### [PROBLEM DETAILS]
Go line by line through the listing below and copy those that hold "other".

# # #

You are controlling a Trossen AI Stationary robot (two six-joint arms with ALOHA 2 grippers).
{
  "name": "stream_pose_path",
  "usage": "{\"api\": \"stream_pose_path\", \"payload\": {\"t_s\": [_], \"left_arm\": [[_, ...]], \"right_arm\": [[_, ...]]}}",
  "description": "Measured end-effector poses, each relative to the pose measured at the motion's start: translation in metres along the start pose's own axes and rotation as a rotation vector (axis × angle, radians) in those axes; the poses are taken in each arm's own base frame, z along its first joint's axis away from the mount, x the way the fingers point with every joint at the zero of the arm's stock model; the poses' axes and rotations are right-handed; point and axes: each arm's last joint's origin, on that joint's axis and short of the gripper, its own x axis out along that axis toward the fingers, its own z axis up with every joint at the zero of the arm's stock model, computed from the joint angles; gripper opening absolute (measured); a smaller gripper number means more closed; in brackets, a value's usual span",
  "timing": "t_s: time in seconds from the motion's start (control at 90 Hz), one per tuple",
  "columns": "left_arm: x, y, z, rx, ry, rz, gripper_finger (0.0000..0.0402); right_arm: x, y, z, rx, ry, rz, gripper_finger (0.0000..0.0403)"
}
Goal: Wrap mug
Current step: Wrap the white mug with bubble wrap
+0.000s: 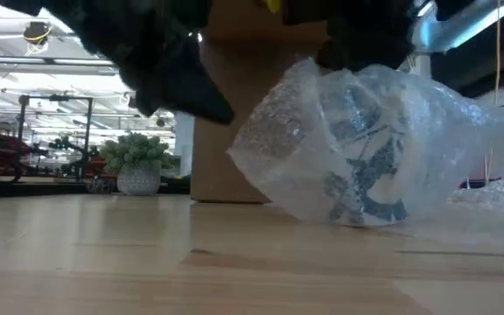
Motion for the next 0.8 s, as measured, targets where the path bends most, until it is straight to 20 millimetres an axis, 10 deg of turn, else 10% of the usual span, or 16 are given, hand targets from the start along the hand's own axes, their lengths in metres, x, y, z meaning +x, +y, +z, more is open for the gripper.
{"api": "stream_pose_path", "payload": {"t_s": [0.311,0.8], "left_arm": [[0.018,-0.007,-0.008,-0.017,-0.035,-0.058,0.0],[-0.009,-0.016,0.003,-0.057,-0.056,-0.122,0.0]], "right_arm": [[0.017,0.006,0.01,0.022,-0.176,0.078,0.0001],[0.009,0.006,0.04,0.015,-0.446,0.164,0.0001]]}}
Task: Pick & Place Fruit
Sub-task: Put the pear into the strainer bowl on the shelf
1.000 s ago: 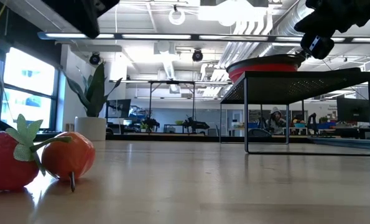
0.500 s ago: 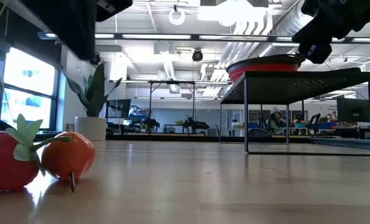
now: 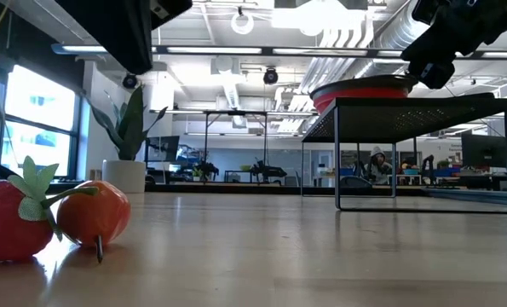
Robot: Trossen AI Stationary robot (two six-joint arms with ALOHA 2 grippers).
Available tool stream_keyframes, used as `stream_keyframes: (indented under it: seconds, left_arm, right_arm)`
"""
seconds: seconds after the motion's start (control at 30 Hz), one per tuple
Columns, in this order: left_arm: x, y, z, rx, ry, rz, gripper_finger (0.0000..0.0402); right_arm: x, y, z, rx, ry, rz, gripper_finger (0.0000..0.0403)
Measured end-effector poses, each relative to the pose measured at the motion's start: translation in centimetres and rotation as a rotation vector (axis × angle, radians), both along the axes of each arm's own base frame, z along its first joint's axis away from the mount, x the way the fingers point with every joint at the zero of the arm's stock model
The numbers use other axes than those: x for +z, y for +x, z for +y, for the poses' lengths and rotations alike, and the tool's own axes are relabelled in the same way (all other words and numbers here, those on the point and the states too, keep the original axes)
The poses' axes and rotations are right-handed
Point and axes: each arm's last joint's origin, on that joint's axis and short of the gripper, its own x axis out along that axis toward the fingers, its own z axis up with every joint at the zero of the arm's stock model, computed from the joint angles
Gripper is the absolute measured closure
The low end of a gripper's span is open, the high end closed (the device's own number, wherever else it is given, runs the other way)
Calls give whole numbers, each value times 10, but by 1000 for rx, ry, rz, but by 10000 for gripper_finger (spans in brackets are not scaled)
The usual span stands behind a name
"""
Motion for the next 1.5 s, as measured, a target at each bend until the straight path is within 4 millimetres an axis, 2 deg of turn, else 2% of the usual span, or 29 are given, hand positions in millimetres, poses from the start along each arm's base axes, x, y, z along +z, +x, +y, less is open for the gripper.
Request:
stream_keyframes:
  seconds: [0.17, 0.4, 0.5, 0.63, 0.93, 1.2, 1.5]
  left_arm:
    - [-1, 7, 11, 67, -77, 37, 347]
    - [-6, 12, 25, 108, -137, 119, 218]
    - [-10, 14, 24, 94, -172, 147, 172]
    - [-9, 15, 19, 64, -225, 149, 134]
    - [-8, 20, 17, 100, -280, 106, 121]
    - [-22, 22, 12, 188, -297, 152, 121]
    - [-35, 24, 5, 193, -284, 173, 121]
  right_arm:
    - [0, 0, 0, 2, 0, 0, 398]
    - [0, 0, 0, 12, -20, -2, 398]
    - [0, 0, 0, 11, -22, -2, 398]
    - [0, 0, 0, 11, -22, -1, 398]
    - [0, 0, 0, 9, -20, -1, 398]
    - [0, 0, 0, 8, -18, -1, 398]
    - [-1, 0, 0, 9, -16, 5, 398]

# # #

### [TASK RESPONSE]
The numbers use other axes than those: x for +z, y for +x, z for +y, for the poses' lengths and rotations alike, and the tool's own axes are relabelled in the same way (all other words and numbers here, those on the point and the states too, keep the original axes)
The low end of a gripper's span is open, the high end closed (the device's own number, wherever else it is given, runs the other way)

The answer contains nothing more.